§ **Assignment**
Beginning at the top of the material, repeat each line exactly, and stop once the line with "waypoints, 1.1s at" has been written.

§ **Information provided**

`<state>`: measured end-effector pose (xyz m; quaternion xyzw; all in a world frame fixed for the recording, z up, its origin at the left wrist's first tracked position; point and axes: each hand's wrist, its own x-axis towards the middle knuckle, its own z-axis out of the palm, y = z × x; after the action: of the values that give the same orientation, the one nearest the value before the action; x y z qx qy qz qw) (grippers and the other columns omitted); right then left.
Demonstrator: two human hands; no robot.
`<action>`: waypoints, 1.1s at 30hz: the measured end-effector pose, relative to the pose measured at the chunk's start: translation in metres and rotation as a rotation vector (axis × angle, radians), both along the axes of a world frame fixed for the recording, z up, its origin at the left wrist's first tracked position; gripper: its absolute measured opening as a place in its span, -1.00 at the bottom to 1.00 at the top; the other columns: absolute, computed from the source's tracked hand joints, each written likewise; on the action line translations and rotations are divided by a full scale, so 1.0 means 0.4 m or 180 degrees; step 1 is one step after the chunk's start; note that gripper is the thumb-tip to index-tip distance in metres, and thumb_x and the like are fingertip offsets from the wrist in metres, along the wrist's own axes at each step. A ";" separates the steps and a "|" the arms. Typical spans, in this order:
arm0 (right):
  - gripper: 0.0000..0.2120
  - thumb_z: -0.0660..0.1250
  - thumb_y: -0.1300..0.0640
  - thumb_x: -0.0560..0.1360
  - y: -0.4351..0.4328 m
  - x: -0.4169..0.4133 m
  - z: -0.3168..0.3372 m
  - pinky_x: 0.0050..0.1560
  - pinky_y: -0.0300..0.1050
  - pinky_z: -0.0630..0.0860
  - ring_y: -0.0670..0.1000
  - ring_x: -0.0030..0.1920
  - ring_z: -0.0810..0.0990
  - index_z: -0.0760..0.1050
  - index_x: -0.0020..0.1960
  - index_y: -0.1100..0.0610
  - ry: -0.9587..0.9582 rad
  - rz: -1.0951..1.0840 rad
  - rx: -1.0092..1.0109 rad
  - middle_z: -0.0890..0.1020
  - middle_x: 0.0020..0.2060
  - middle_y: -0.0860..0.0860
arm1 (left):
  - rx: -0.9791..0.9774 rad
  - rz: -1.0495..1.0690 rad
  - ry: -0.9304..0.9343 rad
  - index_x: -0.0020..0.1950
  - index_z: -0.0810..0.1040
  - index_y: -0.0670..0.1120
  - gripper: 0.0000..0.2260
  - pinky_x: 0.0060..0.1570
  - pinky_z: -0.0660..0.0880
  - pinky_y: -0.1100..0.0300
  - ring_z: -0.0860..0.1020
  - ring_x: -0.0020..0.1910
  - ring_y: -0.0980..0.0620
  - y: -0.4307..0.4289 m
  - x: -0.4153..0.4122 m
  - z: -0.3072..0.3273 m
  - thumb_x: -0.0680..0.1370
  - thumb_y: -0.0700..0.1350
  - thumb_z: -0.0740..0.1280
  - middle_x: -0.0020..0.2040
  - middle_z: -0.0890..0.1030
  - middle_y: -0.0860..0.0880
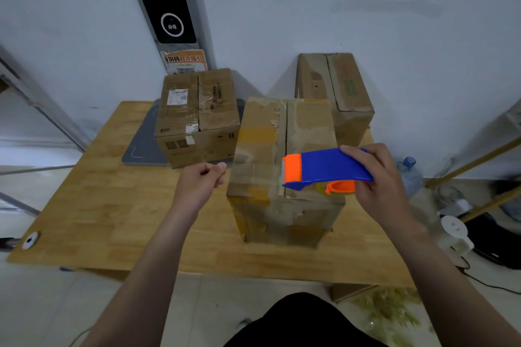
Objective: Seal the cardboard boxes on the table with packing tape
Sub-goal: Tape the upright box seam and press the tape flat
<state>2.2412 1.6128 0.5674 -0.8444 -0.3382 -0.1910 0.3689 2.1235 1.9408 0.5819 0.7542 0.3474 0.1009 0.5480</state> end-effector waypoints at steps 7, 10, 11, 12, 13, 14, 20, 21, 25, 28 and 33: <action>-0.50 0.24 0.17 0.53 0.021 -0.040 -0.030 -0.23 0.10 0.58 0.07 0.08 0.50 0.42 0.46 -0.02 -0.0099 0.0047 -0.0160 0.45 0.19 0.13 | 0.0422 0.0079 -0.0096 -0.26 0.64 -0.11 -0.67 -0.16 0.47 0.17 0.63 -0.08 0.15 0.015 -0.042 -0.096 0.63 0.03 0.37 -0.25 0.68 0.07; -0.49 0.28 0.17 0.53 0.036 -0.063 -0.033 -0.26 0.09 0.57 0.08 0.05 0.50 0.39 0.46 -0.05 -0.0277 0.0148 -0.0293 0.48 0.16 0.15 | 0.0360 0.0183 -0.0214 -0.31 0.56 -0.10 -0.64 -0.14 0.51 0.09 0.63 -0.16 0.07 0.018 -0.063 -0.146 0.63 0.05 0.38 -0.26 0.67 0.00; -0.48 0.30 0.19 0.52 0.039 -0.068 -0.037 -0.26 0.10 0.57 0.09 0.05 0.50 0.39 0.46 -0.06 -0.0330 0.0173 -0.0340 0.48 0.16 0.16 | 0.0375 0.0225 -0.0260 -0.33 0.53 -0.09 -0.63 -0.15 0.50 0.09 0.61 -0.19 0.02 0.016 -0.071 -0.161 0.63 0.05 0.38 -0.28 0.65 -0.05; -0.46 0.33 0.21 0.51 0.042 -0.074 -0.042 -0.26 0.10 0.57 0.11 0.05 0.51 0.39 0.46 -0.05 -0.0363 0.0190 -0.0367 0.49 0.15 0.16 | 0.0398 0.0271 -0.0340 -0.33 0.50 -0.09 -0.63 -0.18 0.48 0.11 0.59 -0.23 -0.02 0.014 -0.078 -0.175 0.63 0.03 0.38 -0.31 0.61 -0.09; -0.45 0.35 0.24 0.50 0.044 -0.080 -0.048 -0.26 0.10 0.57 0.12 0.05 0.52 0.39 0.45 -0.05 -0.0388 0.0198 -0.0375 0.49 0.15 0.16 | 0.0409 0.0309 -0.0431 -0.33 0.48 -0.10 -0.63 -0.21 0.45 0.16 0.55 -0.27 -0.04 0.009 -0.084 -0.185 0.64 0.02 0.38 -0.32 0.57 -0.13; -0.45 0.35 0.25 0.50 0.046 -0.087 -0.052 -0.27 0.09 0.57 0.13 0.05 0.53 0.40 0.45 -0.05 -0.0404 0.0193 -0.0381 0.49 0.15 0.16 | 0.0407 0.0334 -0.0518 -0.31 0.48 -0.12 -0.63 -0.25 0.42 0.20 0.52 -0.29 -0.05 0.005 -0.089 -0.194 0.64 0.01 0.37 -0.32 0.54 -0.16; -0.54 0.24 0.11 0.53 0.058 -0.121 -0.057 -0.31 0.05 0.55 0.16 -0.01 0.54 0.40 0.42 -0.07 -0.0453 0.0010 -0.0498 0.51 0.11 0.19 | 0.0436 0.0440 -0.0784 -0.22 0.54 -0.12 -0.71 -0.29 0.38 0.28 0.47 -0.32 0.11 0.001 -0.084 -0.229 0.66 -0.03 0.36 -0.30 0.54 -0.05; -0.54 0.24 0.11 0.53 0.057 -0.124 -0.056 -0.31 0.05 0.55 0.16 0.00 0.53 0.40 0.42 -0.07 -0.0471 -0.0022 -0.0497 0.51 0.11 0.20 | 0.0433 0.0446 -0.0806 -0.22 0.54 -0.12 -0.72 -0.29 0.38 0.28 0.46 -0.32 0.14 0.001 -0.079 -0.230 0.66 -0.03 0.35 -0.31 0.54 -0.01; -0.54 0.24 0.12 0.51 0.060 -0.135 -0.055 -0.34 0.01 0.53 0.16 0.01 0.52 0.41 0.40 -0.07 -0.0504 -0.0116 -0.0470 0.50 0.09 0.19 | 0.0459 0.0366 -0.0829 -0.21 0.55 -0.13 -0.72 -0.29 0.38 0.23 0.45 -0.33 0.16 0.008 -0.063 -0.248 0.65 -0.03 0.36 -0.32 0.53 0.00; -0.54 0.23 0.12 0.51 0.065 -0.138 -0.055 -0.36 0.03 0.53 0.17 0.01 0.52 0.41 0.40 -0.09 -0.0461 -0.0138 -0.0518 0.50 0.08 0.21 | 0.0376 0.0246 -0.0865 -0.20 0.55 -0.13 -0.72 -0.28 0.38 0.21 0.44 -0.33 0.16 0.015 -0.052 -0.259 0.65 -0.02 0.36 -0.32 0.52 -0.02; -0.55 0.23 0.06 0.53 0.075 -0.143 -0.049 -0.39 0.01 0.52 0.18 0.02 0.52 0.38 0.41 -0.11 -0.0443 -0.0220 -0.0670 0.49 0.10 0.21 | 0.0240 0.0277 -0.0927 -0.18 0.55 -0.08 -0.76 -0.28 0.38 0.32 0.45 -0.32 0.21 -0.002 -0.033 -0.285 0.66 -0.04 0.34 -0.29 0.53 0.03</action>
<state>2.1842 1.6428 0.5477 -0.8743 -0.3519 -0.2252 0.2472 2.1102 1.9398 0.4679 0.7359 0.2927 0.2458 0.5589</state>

§ **Output of the task**
`<state>`: measured end-effector pose (xyz m; quaternion xyzw; all in a world frame fixed for the recording, z up, its origin at the left wrist's first tracked position; point and axes: each hand's wrist, its own x-axis towards the middle knuckle, its own z-axis out of the palm, y = z × x; after the action: of the values that give the same orientation, the one nearest the value before the action; x y z qx qy qz qw) (grippers and the other columns omitted); right then left.
Demonstrator: two human hands; no robot.
`<action>`: waypoints, 1.1s at 30hz: the measured end-effector pose, relative to the pose measured at the chunk's start: translation in metres and rotation as a rotation vector (axis × angle, radians), both along the axes of a world frame fixed for the recording, z up, its origin at the left wrist's first tracked position; gripper: its absolute measured opening as a place in its span, -1.00 at the bottom to 1.00 at the top; the other columns: absolute, computed from the source's tracked hand joints, each written likewise; on the action line translations and rotations are divided by a full scale, so 1.0 means 0.4 m or 180 degrees; step 1 is one step after the chunk's start; note that gripper is the thumb-tip to index-tip distance in metres, and thumb_x and the like are fingertip offsets from the wrist in metres, along the wrist's own axes at each step. A ";" separates the steps and a "|" the arms. Typical spans, in this order:

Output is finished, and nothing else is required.